Mercedes Benz

Keeping Active at the Wheel

keeping active at the wheel

The latest technology to become available in the already-packed-with-tech Mercedes Benz is a system ensuring drivers are keeping active at the wheel and keeps the truck in the middle of the lane.

The level of safety technology fitted into the latest trucks seems to take a step change every year. PowerTorque test drives the latest addition to the Mercedes Benz Safety Suite.

It is hard to work out whether the exponential growth in the use of very sophisticated electronic safety aids has grown because there has been an increase in the trucking industry’s focus on safety, or whether the boom in this kind of electronics, in all aspects of life has made the kind of systems we are now seeing cheaper and more achievable.

The answer is probably somewhere in between. Every improvement in safety outcomes inspires the designers to go one step further. Large corporate road transport customers who have their brands splashed across trailers delivering to them, don’t want their brand associated with dangerous behaviour. At the same time, the ubiquitous nature and diminishing size of high powered computing capacity is now cheap enough to fit into any device or vehicle.

That is not to say any of this equipment comes cheap, it does not, but the whole raft of high tech is much more accessible, these days.

The latest step onto the Australian truck market comes in the form of yet another optional extra available on Mercedes Benz trucks. Just as we have become used to adaptive cruise, lane keeping, autonomous braking et al, the latest advance is called Active Drive Assist.

This is the next step in the long and winding road the truck makers are heading down towards the final goal, well over the horizon, of a fully autonomous truck. We already have technology to keep us at a safe distance from the vehicle ahead and which will jam on the brakes when we are about to hit something.
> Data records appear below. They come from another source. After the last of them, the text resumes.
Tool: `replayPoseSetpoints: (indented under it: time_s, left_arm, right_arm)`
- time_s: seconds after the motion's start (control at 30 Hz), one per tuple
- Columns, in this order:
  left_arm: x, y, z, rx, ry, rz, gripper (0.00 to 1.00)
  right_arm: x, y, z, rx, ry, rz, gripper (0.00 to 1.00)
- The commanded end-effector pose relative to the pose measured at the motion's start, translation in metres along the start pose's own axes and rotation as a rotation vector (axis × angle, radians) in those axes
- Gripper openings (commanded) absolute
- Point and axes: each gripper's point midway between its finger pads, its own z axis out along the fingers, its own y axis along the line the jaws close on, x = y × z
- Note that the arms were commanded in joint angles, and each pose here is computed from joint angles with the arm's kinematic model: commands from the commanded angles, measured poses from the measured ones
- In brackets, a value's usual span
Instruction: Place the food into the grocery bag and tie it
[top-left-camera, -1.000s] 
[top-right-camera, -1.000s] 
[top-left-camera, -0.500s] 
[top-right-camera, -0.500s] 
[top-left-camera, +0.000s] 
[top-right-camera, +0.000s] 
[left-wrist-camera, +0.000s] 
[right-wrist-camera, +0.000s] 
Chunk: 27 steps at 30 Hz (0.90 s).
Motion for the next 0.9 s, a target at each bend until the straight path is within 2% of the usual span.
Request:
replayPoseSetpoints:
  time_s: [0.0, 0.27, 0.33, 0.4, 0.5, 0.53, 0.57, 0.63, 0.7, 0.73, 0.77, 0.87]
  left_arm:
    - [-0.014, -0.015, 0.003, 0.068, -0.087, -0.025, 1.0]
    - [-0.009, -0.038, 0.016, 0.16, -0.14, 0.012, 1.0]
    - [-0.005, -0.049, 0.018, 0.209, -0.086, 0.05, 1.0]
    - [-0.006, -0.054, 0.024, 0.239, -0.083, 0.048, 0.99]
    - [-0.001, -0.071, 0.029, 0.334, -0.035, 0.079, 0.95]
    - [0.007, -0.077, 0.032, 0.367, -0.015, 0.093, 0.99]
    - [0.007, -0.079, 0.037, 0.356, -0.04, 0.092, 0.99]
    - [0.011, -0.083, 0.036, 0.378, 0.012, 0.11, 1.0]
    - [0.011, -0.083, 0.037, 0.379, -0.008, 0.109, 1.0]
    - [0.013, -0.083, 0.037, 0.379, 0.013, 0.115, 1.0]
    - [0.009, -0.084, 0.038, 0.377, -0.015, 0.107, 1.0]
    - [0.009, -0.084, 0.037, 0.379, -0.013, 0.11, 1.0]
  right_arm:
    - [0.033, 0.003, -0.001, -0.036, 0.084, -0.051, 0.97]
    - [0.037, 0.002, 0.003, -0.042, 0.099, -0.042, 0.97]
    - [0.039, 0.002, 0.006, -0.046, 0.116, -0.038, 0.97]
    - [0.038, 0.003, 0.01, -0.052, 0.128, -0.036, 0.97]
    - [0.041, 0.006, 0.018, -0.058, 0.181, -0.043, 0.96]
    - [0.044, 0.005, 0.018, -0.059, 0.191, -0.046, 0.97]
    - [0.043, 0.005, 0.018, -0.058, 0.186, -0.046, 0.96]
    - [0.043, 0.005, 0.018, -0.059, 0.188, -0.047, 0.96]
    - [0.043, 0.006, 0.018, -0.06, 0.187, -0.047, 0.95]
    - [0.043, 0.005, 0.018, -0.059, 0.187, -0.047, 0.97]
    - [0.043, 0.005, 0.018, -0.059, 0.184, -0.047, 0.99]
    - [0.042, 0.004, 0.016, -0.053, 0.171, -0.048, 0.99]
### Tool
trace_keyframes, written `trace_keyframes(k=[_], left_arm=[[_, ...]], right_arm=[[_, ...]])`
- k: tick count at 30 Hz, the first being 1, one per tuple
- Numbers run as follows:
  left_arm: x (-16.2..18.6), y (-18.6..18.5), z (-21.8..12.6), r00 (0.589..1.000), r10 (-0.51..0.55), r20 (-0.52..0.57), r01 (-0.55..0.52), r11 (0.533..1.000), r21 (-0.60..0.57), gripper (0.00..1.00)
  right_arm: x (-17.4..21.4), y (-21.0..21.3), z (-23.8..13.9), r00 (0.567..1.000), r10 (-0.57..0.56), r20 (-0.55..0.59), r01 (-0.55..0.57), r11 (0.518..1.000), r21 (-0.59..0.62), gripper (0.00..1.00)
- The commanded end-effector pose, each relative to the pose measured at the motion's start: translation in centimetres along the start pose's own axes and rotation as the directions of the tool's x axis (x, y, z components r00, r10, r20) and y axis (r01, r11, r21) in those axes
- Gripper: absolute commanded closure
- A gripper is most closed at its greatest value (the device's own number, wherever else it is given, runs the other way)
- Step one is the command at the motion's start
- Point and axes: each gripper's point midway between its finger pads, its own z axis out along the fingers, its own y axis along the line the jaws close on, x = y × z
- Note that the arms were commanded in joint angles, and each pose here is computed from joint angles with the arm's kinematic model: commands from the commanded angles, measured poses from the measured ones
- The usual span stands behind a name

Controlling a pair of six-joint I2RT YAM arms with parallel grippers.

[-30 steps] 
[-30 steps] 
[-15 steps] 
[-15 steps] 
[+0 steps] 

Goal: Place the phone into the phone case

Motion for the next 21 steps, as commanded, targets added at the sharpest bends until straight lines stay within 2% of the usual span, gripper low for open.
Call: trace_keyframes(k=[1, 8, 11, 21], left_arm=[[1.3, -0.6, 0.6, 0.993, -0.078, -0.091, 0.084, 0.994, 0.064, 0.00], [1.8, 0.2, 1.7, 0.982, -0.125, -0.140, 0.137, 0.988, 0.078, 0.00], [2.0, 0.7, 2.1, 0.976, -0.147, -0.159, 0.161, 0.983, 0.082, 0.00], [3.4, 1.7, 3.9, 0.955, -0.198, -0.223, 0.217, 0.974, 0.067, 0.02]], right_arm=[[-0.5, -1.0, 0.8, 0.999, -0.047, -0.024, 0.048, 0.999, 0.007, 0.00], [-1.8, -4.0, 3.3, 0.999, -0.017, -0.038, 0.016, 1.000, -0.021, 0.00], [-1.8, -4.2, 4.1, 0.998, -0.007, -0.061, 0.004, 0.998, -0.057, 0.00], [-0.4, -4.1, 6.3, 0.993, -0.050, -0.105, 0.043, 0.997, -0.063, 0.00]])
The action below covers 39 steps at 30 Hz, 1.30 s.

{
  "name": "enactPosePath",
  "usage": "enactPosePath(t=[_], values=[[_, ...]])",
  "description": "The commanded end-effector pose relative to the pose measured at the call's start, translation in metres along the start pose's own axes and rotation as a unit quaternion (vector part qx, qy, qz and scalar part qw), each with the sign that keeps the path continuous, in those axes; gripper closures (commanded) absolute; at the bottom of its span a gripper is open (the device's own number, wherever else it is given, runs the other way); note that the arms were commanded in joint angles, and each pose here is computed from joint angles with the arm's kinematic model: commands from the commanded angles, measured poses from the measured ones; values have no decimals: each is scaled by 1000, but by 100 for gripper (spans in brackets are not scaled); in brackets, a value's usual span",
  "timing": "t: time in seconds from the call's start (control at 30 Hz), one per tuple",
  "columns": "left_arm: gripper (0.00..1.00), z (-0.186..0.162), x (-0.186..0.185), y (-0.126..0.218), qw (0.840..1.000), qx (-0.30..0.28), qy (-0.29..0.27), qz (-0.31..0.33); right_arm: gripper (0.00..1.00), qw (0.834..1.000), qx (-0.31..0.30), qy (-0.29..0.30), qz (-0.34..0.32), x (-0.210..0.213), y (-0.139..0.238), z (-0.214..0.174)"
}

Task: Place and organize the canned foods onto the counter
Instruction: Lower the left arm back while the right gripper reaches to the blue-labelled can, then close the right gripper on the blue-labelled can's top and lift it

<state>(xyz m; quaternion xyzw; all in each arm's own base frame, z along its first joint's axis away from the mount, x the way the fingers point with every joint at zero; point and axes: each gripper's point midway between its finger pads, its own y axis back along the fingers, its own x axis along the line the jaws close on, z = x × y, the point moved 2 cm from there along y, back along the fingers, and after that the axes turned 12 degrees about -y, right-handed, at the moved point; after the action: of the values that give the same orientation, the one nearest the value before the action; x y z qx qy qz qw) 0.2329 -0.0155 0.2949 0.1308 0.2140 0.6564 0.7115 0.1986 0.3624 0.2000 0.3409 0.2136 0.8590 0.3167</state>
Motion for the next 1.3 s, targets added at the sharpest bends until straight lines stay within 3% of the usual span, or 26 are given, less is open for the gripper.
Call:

keeping active at the wheel

Now, the technology which will keep the truck on the straight and narrow, going in the right direction and staying in its lane, has arrived. This takes the lane keeping technology one step further, it doesn’t just give us a warning, it steers the truck back into the lane.

The video camera on the windscreen watches the lines on the road and if it senses that the truck has drifted from its position in the lane, it will intervene with the steering to get it back into position. The system uses a form of dynamic steering, which has also been seen on Volvo and Scania, but instead of trying to enhance the driver inputs to the wheel, it also actively moved the wheel to keep in the lane.

It was with some trepidation that I climbed up into the cabin of this Actros 26530LS to see just what this technology looked and felt like. Settling into the seat the driver is confronted with what looks like two large iPads on the dashboard, one directly in front of the driver and the other over to their left. 

Another screen, the size of giant mobile phone is fixed to the A pillar, this is the screen for the mirrorcam. In place of the mirrors, outside there is a stubby protrusion where the rear-facing camera lives. 

keeping active at the wheel

So far, so good. The key fob is in the cabin, so you push the start button and fire up the engine. Then it is a matter of engaging auto on the transmission and releasing the electronic handbrake, if you feel like it. The parking brake releases automatically if you actively get the truck in gear and hit the accelerator.

Once you are comfortable out on the road and engage the active cruise, it is then that the new tech on the steering becomes noticeable. Instead of a steering wheel which sits benignly under the driver’s hand, the wheel is sending feedback and making gentle moves a lot of the time. 

This wheel feel can be a little unnerving at the start, it feels like that awkward moment when the steer tyres drop into tramlines in the bitumen and take the truck off course. There is a reflex action, to begin with, to try and correct the movement.

After a while it is possible to suppress that reflexive movement and convince your hands that it is the truck taking a little bit of control of the steering and it is not veering off course.